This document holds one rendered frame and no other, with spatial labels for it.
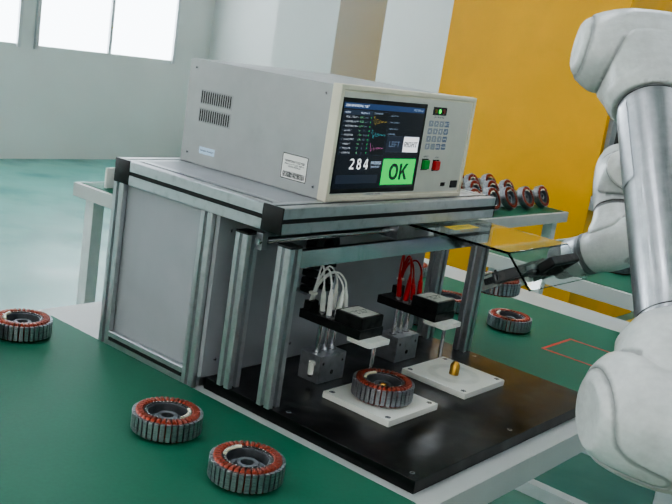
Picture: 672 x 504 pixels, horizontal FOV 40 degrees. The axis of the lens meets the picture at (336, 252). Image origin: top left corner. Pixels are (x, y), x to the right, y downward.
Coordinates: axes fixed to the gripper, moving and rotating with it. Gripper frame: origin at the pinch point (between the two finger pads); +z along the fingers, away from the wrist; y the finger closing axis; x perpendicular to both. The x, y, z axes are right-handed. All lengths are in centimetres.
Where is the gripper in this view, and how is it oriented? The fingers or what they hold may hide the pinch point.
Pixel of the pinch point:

· · ·

Could the entries above be printed again exactly, apart from the pictures?

# ANSWER SECTION:
This document holds one rendered frame and no other, with spatial labels for it.
Picture: 672 x 504 pixels, horizontal FOV 40 degrees. The axis of the lens meets the picture at (336, 252). Image origin: top left corner. Pixels are (x, y), x to the right, y downward.
Coordinates: axes fixed to the gripper, moving and rotating with it. Gripper frame: origin at the pinch point (between the two finger pads); +z along the fingers, away from the wrist; y the finger closing axis; x perpendicular to both. The x, y, z axes are right-handed. All lengths are in centimetres.
Where is the gripper in this view, and how is it oriented? The fingers or what they hold may hide the pinch point.
Pixel of the pinch point:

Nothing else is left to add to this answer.